Personally, I'd look at it differently. I don't think that getting a number
of arguments out of a scalar context makes sense. Rather, I think you need
to call a member function or do whatever to get a list, then lazily evaluate
that.

   @a = $STDIN;    # @a gets a single element - $STDIN
   @b = <$STDIN>;  # @b gets the entire contents of $STDIN
                   # iterations via calls to more()

   @c[0..3] = <$STDIN>;    # assuming we hadn't already emptied
                           # it, this would lazily get 4 lines
   @c[0..3] = more $STDIN; # same thing

> Doing violence to our current
> notions of what various prefix operators currently mean, we might want:
>
>     $$STDIN # Return one element regardless of context.
>     @$STDIN # Return number of element wanted by context.
>     *$STDIN # Return all element regardless of context.

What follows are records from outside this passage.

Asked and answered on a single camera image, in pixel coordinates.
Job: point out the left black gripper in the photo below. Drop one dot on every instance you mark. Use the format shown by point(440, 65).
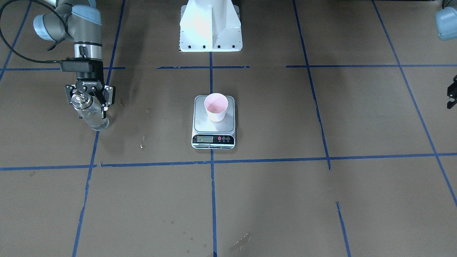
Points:
point(452, 92)

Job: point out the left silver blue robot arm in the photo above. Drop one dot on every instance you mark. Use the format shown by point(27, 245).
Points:
point(446, 26)

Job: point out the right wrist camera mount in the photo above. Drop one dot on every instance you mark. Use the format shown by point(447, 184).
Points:
point(81, 64)

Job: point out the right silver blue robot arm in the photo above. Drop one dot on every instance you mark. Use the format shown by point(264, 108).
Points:
point(79, 22)

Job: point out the silver digital kitchen scale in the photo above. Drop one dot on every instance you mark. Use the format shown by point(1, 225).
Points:
point(208, 134)

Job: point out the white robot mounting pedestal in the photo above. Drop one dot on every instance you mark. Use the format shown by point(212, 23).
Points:
point(210, 26)

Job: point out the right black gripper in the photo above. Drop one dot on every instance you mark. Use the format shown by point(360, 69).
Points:
point(89, 83)

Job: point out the pink paper cup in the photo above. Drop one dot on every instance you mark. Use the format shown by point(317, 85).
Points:
point(216, 105)

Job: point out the glass sauce bottle metal spout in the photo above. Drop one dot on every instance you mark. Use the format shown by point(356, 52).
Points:
point(89, 109)

Again, I think this approach is barking up the wrong tree, respectfully. I
don't think it makes sense. Which elements are you grabbing? The ones from
more()? Why? Why would you automagically grab those instead of the ones from
 bob() or jim()? Ok, we could define it that way, but I'd rather see:

   @a[0,1,2,3] = $jim.bob;
   @b[4..5] = $foo.bar;
   @c[9,10,11..13] = $jeff.more;    # just happens to have a <> shortcut

Basically, <> is left as direct access to the iterator, but it's not
magically called except where it clearly make sense (and I don't think
normal variable manip like passing into subs and hashes should be in this
category).

>     $<$STDIN # Return one element regardless of context.
>      <$STDIN # Return number of element wanted by context.
>     @<$STDIN # Return all element regardless of context.
>
> or some other casting mechanism yet to be devised.

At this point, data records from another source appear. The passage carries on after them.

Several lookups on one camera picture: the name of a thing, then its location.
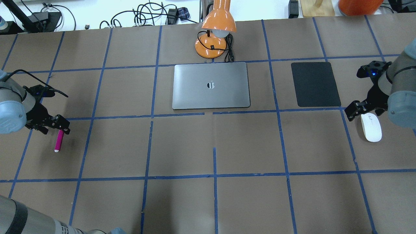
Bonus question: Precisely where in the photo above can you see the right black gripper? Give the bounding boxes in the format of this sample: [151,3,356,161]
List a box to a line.
[344,61,392,122]

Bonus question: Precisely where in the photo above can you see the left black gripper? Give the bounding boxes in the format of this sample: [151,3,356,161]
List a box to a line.
[23,85,71,135]

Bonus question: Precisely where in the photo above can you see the pink highlighter pen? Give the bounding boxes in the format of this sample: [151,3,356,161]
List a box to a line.
[54,130,64,153]

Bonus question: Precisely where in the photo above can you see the white computer mouse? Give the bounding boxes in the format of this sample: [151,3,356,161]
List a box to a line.
[360,113,382,142]

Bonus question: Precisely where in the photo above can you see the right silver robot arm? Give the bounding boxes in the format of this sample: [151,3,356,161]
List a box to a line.
[344,41,416,129]

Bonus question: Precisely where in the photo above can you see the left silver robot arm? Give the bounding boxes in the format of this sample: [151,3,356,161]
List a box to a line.
[0,70,81,234]

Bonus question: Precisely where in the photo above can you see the black mousepad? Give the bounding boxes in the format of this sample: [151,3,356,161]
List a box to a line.
[291,62,341,108]

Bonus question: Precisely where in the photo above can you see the silver laptop notebook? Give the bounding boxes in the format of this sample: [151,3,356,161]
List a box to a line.
[171,62,251,110]

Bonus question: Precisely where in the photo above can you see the wooden stand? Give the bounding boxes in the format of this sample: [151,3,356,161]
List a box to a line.
[299,0,335,18]

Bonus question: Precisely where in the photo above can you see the black power adapter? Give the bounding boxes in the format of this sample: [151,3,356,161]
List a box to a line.
[288,0,299,19]

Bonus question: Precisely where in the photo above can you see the black lamp power cable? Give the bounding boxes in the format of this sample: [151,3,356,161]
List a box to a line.
[197,30,235,63]

I'd do a variation on the above. Looking from a functional perspective:

     $STDIN.more          # context-dependent
    ($STDIN.more)[0..3]   # just selected elements (lazily)
    ($STDIN.more)[0..-1]  # forced all

Then we'd have the following shorcuts as a side-effect:

    <$STDIN>              # context-dependent
   (<$STDIN>)[0..3]       # just selected elements (lazily)
   (<$STDIN>)[0..-1]      # forced all

Seems to be easy and clean, without lots of new syntax.

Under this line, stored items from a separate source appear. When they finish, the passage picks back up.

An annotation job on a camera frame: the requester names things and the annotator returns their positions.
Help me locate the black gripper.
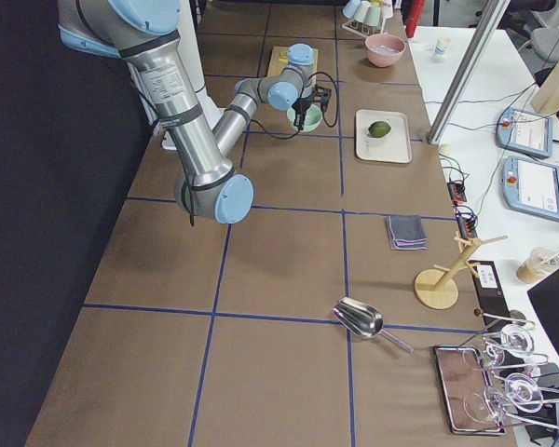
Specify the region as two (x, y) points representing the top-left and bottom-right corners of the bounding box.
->
(293, 85), (332, 129)

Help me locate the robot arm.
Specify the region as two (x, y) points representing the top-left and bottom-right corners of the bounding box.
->
(58, 1), (332, 224)

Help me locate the mint green bowl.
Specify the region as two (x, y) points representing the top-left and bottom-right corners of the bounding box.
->
(287, 104), (322, 132)

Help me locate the pink bowl with ice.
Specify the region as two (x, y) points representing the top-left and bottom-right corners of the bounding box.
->
(364, 34), (406, 68)

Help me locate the bamboo cutting board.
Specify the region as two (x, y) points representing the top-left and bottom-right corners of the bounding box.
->
(266, 44), (319, 77)

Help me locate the green lime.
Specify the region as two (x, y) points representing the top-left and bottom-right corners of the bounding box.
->
(368, 121), (392, 139)

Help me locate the cream rabbit tray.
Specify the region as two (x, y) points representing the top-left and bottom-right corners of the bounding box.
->
(355, 109), (412, 164)

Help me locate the light blue cup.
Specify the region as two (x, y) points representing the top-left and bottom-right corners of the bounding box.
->
(343, 0), (361, 19)

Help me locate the pale green cup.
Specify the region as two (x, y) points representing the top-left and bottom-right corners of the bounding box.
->
(363, 4), (381, 28)

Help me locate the red bottle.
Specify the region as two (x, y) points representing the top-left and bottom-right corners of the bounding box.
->
(405, 0), (425, 39)

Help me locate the folded grey cloth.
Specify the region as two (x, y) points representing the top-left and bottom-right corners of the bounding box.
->
(386, 214), (428, 251)

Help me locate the metal scoop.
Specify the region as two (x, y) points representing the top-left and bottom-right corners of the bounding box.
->
(333, 297), (414, 355)

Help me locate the wooden mug tree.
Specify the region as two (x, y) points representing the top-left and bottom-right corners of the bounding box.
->
(414, 232), (508, 310)

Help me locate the upper teach pendant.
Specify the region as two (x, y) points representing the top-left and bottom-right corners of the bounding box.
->
(496, 107), (552, 159)

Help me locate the teach pendant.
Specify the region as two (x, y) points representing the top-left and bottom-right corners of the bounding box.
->
(496, 107), (552, 159)
(502, 156), (559, 222)

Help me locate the lower teach pendant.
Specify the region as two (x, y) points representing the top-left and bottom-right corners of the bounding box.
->
(502, 156), (559, 222)

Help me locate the black box with label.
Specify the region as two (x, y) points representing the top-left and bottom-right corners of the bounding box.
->
(472, 260), (509, 317)

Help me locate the iced coffee cup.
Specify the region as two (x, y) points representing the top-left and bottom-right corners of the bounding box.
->
(516, 247), (559, 284)

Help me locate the shiny metal tray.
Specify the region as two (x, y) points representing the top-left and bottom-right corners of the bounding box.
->
(431, 345), (506, 437)

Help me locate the glass holder rack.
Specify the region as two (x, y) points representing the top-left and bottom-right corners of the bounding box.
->
(457, 308), (559, 433)

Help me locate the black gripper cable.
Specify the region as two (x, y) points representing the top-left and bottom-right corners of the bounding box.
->
(249, 71), (340, 141)

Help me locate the white wire cup rack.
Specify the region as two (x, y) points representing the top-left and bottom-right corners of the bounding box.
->
(341, 20), (383, 37)

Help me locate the aluminium frame post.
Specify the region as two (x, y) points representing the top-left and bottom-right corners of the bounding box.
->
(427, 0), (510, 144)

> The basic underlying question is, what is the context that should fire
> off an iterator?  Everyone thinks @foo[1..10] should just do the right
> thing, whatever that is.  Assuming the following makes an iterator,
> and doesn't set $iter to 1 the first time through:
>
>     $iter = 1..10;
>
> How many of these work?

Hmmm, I'm not sure about the "iterator object" you're implicitly proposing
above. Is it going to be standard fare to assume certain types of objects
are created from certain constructs? What would this do?

   $iter = (1..10);

The same thing as above? What about:

   $iter = (1,2,3,4);
   $iter = (5,7..10);
   $iter = 1, 2, 3;
   $iter = a, b, c;
   $iter = 1, 4 .. 10;

What would these do?

Assuming, however, that we had an iterator object concept, I would say:

>     while ($x = @foo[$iter]) { ... }

Works.

>     while ($x = <$iter>) { ... }

Works, same as:

   while ($x = $iter.more) { ... }

>     while ($x = $iter) { ... }

Passes the iterator object verbatim. That is, now $x is a copy of $iter.

>     for ($iter) { ... }

This is tricky. I see two ways. First, you could expand more()
automatically, then go through its arguments. But I don't think that
necessarily makes sense. Consider in Perl 5:

   $a = \@b;
   for ($a) { ... }

This only gets one thing. And I know we're redoing semantics, but I think
this is sensible. I don't want auto-element-grabbing-conversion. If I want
to iterate, I think I want to say:

   for (<$iter>) { ... }                # whole thing ($iter.more)
   for ( ($iter.more)[0..4] ) { ... }   # lazy evaluation
   for my $n (<$iter>[0..4]) { ... }    # same thing

> I think that iterators must be dereferenced by something explicit, and
> we will have to be very clear as to what is explicit enough.  Subscripts
> may be explicit enough:
>
>     @foo[$iter] # okay?

Yes, I think that's ok. Including the <> in this context would be redundant.